BEGIN

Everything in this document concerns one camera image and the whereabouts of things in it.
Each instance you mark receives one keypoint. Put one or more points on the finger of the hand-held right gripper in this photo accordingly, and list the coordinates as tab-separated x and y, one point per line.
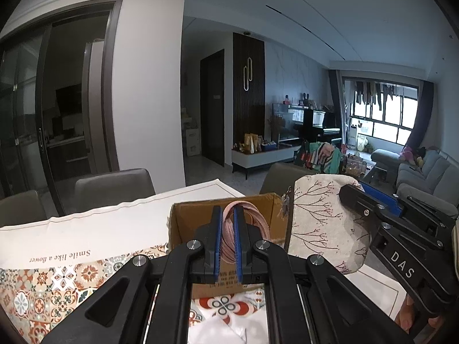
380	197
423	209

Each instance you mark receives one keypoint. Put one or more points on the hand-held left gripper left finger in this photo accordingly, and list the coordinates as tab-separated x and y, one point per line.
215	243

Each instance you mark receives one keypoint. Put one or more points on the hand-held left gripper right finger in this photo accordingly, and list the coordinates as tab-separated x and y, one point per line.
239	243

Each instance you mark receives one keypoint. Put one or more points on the brown cardboard box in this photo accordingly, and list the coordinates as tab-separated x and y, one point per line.
186	222

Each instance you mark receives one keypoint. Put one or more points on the beige branch print pouch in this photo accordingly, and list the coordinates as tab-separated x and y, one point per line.
315	222

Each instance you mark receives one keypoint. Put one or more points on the person's right hand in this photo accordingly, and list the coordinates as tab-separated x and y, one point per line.
405	311

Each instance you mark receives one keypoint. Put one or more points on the grey sofa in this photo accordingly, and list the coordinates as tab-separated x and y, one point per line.
423	175

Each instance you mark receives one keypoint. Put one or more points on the plush toys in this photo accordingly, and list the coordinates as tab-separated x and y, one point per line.
412	154

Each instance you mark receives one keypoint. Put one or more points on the pile of colourful clothes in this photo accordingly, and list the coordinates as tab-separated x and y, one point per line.
322	156

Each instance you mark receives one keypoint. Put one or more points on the large window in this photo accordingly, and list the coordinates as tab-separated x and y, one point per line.
380	122

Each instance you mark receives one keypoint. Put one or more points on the grey dining chair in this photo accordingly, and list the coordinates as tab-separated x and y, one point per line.
114	186
21	208
279	179

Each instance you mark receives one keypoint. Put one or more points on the white low coffee table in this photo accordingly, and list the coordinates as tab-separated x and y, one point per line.
261	157

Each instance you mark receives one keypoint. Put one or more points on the black piano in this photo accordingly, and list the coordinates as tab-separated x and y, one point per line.
322	127

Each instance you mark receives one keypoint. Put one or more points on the dark curtain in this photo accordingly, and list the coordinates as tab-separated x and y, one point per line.
421	114

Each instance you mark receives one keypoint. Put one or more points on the hanging laundry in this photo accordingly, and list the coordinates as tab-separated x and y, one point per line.
376	95

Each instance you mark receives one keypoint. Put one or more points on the white patterned tablecloth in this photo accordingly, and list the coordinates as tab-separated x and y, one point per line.
71	229

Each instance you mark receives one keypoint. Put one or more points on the dark framed sliding glass door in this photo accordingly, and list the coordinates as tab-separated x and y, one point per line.
64	114

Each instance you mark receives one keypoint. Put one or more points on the dark slatted wall cabinet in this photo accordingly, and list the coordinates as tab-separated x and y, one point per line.
249	89

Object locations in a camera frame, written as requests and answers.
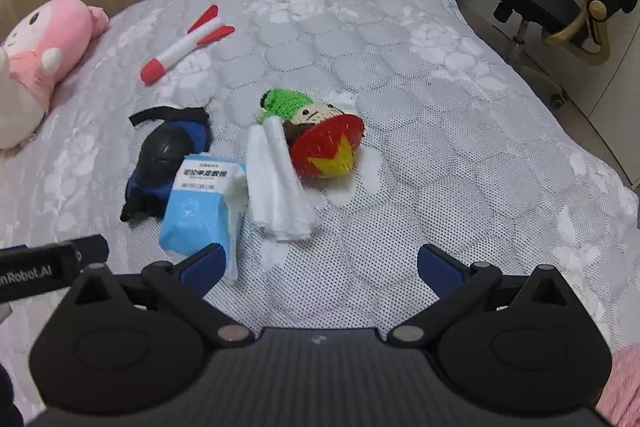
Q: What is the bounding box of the red and white plush rocket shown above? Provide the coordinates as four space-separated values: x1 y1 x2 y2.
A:
140 5 236 86

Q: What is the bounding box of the grey quilted bed cover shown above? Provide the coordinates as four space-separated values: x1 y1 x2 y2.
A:
0 0 640 344

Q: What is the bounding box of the crochet doll with red hat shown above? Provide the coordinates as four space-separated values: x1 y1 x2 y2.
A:
254 88 366 180

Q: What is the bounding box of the black and blue knee pad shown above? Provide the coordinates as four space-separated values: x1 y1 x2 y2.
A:
119 106 212 224

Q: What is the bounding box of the pink plush toy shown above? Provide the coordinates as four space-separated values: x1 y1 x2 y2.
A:
0 0 110 152

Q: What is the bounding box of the pink clothing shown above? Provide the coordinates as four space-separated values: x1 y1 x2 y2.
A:
606 341 640 427

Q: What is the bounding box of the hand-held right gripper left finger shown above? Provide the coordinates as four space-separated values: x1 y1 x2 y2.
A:
74 243 254 348

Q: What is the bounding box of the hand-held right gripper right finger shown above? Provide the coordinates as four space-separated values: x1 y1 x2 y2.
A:
386 243 568 348

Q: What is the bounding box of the blue tissue packet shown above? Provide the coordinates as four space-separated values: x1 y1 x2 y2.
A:
158 152 249 284

END

Directions for this task:
Every entry must be transcribed exactly. Pictures do not belong in the copy.

Answer space:
Everything in this document concerns one camera image and the whereabouts of things in it.
Each instance you mark receives one keypoint. Put one or more points on the finger of the hand-held right gripper in this photo accordingly, and list the coordinates as tab-separated x and y, one point per line.
380	197
423	209

Each instance you mark receives one keypoint. Put one or more points on the hand-held left gripper left finger in this photo accordingly, and list the coordinates as tab-separated x and y, one point per line.
215	243

Each instance you mark receives one keypoint. Put one or more points on the hand-held left gripper right finger in this photo accordingly, and list the coordinates as tab-separated x and y, one point per line.
239	243

Each instance you mark receives one keypoint. Put one or more points on the brown cardboard box in this photo accordingly, and list the coordinates as tab-separated x and y, one point per line.
186	222

Each instance you mark receives one keypoint. Put one or more points on the beige branch print pouch in this photo accordingly, and list the coordinates as tab-separated x and y, one point per line.
315	222

Each instance you mark receives one keypoint. Put one or more points on the person's right hand in this photo accordingly, and list the coordinates as tab-separated x and y, one point per line.
405	311

Each instance you mark receives one keypoint. Put one or more points on the grey sofa in this photo accordingly, and list the coordinates as tab-separated x and y, one point per line.
423	175

Each instance you mark receives one keypoint. Put one or more points on the plush toys in this photo accordingly, and list the coordinates as tab-separated x and y, one point per line.
412	154

Each instance you mark receives one keypoint. Put one or more points on the pile of colourful clothes in this photo accordingly, and list the coordinates as tab-separated x and y, one point per line.
322	156

Each instance you mark receives one keypoint. Put one or more points on the large window in this photo accordingly, and list the coordinates as tab-separated x and y, one point per line.
380	122

Each instance you mark receives one keypoint. Put one or more points on the grey dining chair in this photo accordingly, and list the coordinates as tab-separated x and y, one point per line.
114	186
21	208
279	179

Each instance you mark receives one keypoint. Put one or more points on the white low coffee table in this photo accordingly, and list the coordinates as tab-separated x and y, one point per line.
261	157

Each instance you mark receives one keypoint. Put one or more points on the black piano in this photo accordingly, and list the coordinates as tab-separated x and y, one point per line.
322	127

Each instance you mark receives one keypoint. Put one or more points on the dark curtain in this photo accordingly, and list the coordinates as tab-separated x and y, one point per line.
421	114

Each instance you mark receives one keypoint. Put one or more points on the hanging laundry in this photo accordingly, and list the coordinates as tab-separated x and y, one point per line.
376	95

Each instance you mark receives one keypoint. Put one or more points on the white patterned tablecloth in this photo accordingly, and list the coordinates as tab-separated x and y, one point per line.
71	229

Each instance you mark receives one keypoint. Put one or more points on the dark framed sliding glass door in this photo accordingly, and list the coordinates as tab-separated x and y, one point per line.
64	114

Each instance you mark receives one keypoint. Put one or more points on the dark slatted wall cabinet in this photo accordingly, and list the coordinates as tab-separated x and y, one point per line.
249	89

Object locations in a camera frame, written as requests and answers.
Q: What is the bounding box of the red and white plush rocket shown above? Provide the coordinates as four space-separated values: x1 y1 x2 y2.
A:
140 5 236 86

Q: What is the bounding box of the grey quilted bed cover shown above? Provide the coordinates as four space-separated values: x1 y1 x2 y2.
A:
0 0 640 344

Q: What is the bounding box of the crochet doll with red hat shown above? Provide the coordinates as four space-separated values: x1 y1 x2 y2.
A:
254 88 366 180

Q: What is the bounding box of the black and blue knee pad shown above? Provide the coordinates as four space-separated values: x1 y1 x2 y2.
A:
119 106 212 224

Q: What is the bounding box of the pink plush toy shown above? Provide the coordinates as four space-separated values: x1 y1 x2 y2.
A:
0 0 110 152

Q: What is the bounding box of the pink clothing shown above? Provide the coordinates as four space-separated values: x1 y1 x2 y2.
A:
606 341 640 427

Q: What is the bounding box of the hand-held right gripper left finger shown above? Provide the coordinates as four space-separated values: x1 y1 x2 y2.
A:
74 243 254 348

Q: What is the bounding box of the hand-held right gripper right finger shown above? Provide the coordinates as four space-separated values: x1 y1 x2 y2.
A:
386 243 568 348

Q: What is the bounding box of the blue tissue packet shown above? Provide the coordinates as four space-separated values: x1 y1 x2 y2.
A:
158 152 249 284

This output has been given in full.